Every line below from the one with "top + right" through the one with "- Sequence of" should be retyped exactly, both ends included; no other lines and no pictures.
:: Dataset content
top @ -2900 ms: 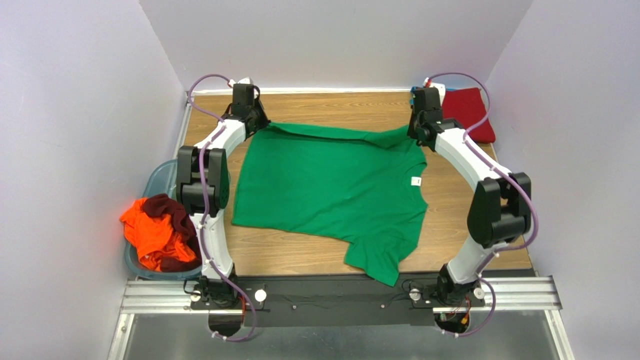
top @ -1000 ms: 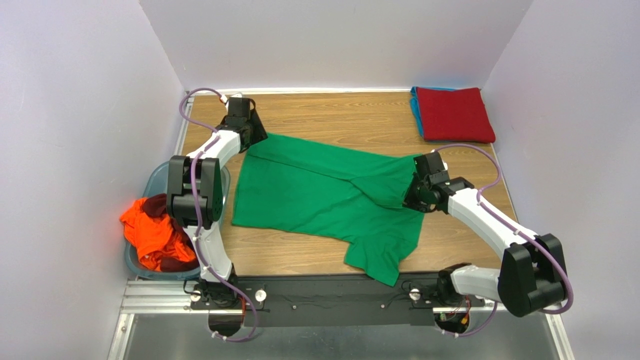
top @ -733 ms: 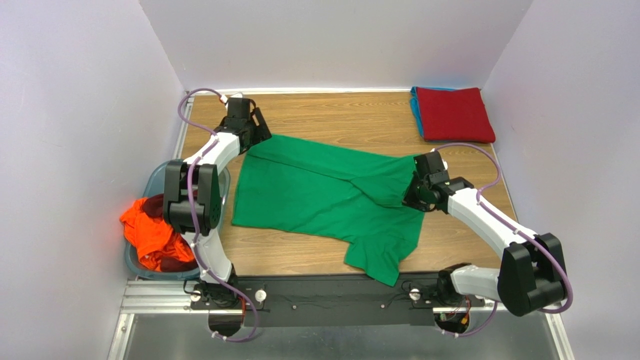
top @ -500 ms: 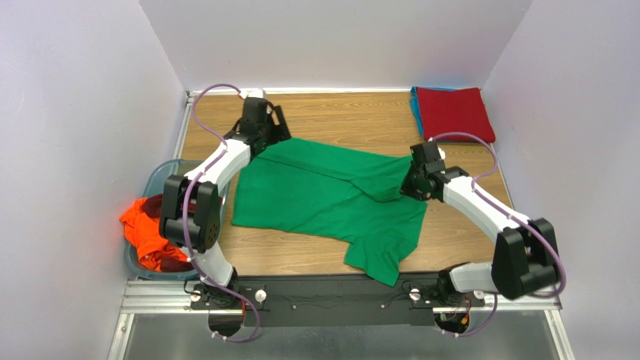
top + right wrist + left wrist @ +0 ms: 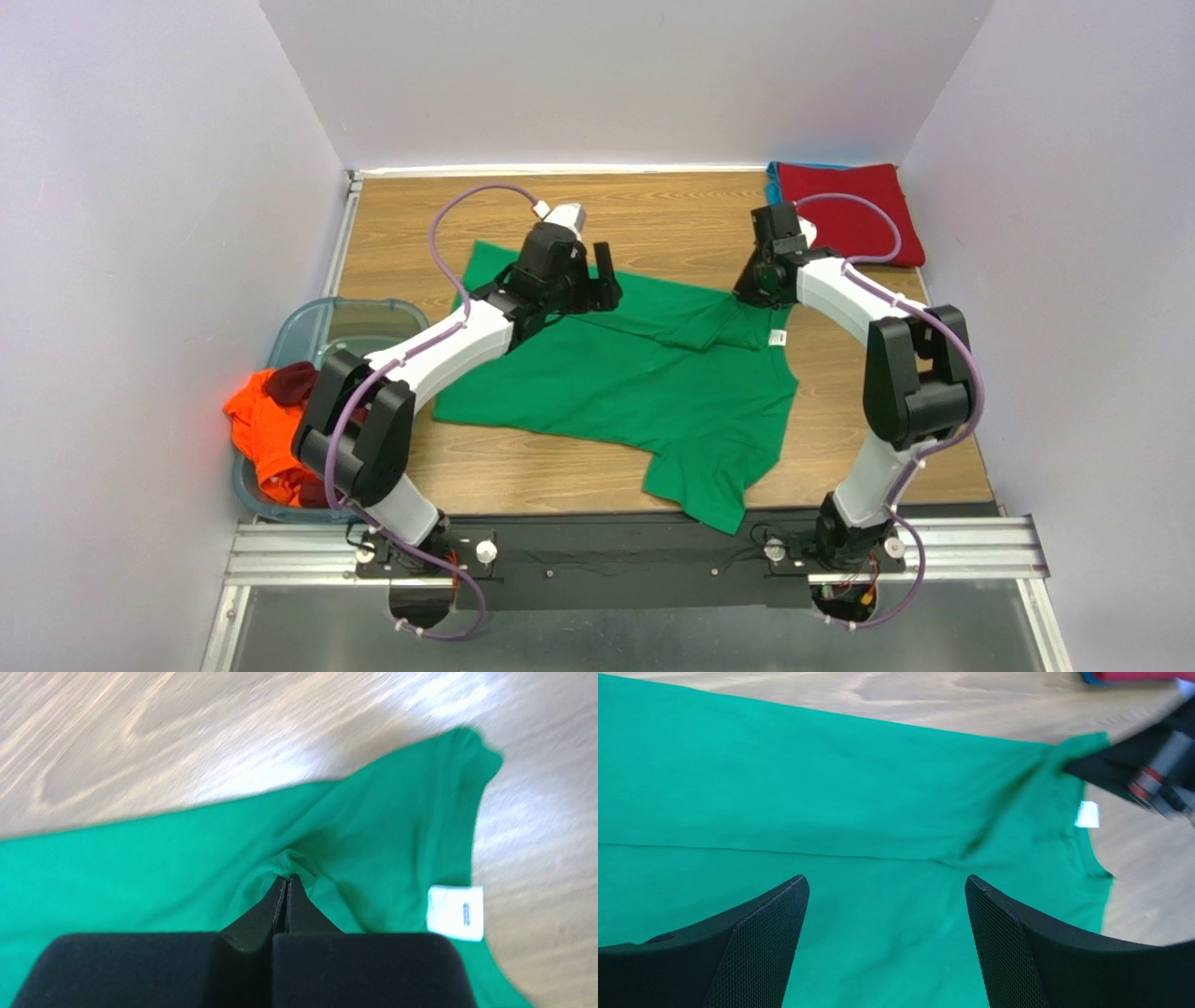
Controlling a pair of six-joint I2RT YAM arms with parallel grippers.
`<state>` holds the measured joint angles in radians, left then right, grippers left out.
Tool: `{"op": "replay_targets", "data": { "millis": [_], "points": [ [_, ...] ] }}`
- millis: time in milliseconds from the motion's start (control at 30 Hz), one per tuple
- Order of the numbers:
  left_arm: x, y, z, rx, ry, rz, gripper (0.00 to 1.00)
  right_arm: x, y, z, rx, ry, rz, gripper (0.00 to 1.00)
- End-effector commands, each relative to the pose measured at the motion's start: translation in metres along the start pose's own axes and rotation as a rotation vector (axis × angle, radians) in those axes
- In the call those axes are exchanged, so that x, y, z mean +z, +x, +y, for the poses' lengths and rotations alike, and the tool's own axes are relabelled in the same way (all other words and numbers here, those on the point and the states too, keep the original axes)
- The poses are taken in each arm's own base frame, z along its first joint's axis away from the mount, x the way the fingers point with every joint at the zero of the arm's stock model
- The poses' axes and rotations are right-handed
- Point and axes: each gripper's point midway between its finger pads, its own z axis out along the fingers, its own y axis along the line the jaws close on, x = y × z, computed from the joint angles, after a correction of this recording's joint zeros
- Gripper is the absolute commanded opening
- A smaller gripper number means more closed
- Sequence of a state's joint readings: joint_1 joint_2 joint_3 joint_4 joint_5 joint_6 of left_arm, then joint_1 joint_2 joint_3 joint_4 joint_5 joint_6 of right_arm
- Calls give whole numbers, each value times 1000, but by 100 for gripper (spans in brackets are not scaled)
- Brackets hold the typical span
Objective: Fold and stack the t-shirts
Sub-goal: Fold the tshirt
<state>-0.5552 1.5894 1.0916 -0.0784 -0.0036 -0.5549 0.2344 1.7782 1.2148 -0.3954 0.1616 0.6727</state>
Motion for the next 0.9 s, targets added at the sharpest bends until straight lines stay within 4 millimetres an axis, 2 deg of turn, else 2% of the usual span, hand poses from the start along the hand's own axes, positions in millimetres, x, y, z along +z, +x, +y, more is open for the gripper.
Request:
{"op": "replay_targets", "data": {
  "millis": [0,100,133,233,333,467,600,667,800,867],
  "points": [
    [-4,6,-40,12,102,-6,89,15,-18,-5,5,21,-16,1],
    [5,18,-61,21,151,27,89,21,-12,-5,-1,15,9,1],
    [5,21,-76,30,185,37,89,23,-12,-5,-1,16,11,1],
    [12,38,-102,54,237,76,89,26,-13,-7,-6,17,15,1],
    [19,50,-125,68,288,92,87,31,-11,-13,0,17,34,1],
    [32,71,-145,81,329,141,82,35,-9,-15,-3,6,52,1],
    [49,92,-152,100,335,191,79,36,-3,-12,-16,-21,69,1],
    [54,95,-156,107,340,199,79,35,-2,-12,-17,-29,69,1],
    [71,112,-151,105,315,241,76,34,4,-13,-19,-42,80,1],
    [79,112,-148,107,284,241,75,34,8,-14,-17,-48,86,1]
  ]
}}
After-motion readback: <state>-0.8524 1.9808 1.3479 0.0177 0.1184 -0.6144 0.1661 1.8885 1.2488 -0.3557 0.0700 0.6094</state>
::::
**Response area:**
top + right wrist + left wrist @ +0 ms: 
Controlling a pair of six-joint I2RT YAM arms with parallel grippers.
`<state>` holds the measured joint angles in radians, left then right, grippers left out.
Tool: `{"op": "replay_targets", "data": { "millis": [_], "points": [ [_, ...] ] }}`
- millis: time in milliseconds from the motion's start (control at 30 Hz), one per tuple
- Order of the numbers:
  left_arm: x, y, z, rx, ry, rz, gripper (0.00 to 1.00)
  right_arm: x, y, z, rx, ry, rz, gripper (0.00 to 1.00)
- End-effector commands, each relative to the pose measured at the motion's start: translation in metres along the start pose's own axes and rotation as a rotation vector (axis × angle, radians) in those axes
- In the call those axes are exchanged, so that x, y, z mean +z, +x, +y, for the poses' lengths and rotations alike, and the tool's own axes are relabelled in the same way (all other words and numbers here, those on the point and the states too, keep the original axes)
- The poses are taken in each arm's own base frame, z along its first joint's axis away from the mount, x the way the fingers point with every joint at the zero of the arm's stock model
- The poses' axes and rotations are right-handed
- Point and axes: each gripper's point midway between its finger pads, its own z axis out along the fingers, its own y axis along the line the jaws close on, x = y × z, computed from the joint angles, after a correction of this recording's joint zeros
- Gripper is the absolute commanded opening
- A smaller gripper number means more closed
- Sequence of a state's joint readings: joint_1 joint_2 joint_3 joint_4 joint_5 joint_6 of left_arm, then joint_1 joint_2 joint_3 joint_4 joint_5 joint_6 of right_arm

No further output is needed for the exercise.